Work item: Report each line from the data below that holds the word "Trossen".
● ● ● ●
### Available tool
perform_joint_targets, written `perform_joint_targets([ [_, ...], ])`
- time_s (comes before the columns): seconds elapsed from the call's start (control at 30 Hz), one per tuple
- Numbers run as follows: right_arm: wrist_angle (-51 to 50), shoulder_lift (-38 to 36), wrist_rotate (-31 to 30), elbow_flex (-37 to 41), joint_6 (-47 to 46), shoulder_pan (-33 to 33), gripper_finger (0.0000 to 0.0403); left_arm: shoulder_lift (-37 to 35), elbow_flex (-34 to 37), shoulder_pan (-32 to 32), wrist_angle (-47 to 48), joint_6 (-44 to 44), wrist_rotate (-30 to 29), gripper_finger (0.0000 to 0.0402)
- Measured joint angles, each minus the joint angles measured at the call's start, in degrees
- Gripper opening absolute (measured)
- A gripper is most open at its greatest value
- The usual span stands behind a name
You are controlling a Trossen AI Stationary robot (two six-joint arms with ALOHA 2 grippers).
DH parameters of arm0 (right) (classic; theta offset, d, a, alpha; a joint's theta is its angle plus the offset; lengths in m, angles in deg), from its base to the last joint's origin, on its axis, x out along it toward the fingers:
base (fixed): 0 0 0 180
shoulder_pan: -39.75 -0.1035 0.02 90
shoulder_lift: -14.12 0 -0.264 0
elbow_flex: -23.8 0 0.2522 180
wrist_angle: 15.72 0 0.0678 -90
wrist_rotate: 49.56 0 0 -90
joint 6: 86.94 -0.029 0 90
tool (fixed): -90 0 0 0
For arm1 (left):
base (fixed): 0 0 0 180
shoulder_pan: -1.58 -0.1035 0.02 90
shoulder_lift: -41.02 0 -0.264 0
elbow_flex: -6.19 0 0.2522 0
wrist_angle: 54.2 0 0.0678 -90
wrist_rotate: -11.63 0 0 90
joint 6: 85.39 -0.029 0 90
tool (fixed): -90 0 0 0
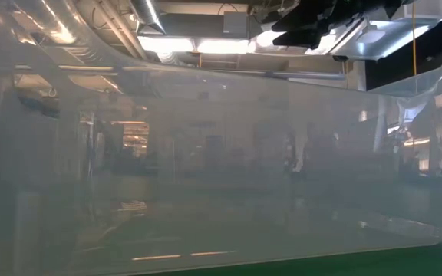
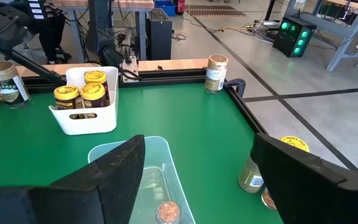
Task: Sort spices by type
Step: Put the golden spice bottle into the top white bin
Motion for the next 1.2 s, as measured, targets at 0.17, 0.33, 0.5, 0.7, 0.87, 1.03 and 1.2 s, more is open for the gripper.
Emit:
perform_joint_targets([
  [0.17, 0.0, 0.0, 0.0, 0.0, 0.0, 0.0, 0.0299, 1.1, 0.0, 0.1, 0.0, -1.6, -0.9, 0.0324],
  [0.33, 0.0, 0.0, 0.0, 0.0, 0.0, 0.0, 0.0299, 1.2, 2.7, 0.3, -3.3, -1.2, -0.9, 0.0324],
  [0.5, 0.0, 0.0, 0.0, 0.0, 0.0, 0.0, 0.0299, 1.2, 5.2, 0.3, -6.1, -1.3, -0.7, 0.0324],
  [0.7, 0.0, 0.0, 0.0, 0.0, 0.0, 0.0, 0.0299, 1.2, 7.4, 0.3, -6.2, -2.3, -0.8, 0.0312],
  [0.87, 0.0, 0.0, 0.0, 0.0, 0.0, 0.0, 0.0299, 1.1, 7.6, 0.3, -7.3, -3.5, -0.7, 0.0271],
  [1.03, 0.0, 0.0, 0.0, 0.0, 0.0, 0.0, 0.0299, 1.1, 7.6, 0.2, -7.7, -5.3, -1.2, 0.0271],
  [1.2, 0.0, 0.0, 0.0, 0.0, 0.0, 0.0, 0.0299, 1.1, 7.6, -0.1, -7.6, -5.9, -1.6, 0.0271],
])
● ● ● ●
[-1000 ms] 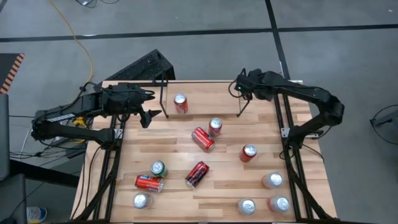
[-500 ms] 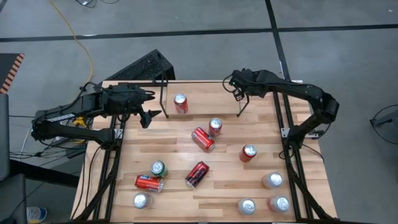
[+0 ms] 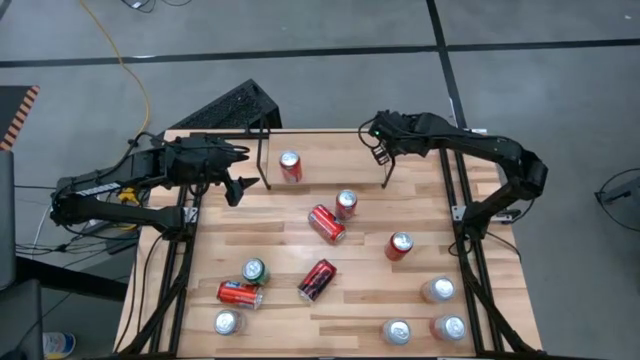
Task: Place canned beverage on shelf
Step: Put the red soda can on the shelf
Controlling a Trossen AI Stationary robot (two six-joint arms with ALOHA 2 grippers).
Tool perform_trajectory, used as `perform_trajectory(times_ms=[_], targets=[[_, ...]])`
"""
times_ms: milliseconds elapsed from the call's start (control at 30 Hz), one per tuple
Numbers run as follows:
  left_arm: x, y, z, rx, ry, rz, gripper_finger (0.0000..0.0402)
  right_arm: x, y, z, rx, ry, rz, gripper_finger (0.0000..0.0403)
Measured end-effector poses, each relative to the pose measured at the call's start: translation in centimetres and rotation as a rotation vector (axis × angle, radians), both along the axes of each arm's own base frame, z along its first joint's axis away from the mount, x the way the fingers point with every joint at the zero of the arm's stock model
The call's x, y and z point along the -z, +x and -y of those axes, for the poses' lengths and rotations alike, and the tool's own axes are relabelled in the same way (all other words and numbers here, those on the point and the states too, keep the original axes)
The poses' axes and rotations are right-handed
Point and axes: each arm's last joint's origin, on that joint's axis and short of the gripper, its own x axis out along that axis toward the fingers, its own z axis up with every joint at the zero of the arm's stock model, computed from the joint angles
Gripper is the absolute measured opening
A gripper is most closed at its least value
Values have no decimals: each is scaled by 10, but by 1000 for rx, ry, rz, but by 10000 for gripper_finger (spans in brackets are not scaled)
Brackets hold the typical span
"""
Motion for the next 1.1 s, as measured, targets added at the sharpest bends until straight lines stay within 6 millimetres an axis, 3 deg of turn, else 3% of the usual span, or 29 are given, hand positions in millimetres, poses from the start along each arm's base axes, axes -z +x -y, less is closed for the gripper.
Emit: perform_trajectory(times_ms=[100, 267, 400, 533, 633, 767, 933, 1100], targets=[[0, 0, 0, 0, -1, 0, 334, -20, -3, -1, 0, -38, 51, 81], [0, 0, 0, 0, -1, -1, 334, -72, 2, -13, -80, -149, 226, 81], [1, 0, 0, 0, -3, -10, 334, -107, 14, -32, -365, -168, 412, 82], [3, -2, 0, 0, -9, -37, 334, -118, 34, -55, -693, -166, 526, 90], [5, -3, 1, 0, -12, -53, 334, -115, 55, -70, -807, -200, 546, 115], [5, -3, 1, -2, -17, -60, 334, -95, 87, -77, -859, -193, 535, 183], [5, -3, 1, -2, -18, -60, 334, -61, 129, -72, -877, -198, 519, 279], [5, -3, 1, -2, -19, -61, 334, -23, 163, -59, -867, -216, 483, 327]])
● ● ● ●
Response below:
You are controlling a Trossen AI Stationary robot (two six-joint arms with ALOHA 2 grippers).
Controlling a Trossen AI Stationary robot (two six-joint arms with ALOHA 2 grippers).

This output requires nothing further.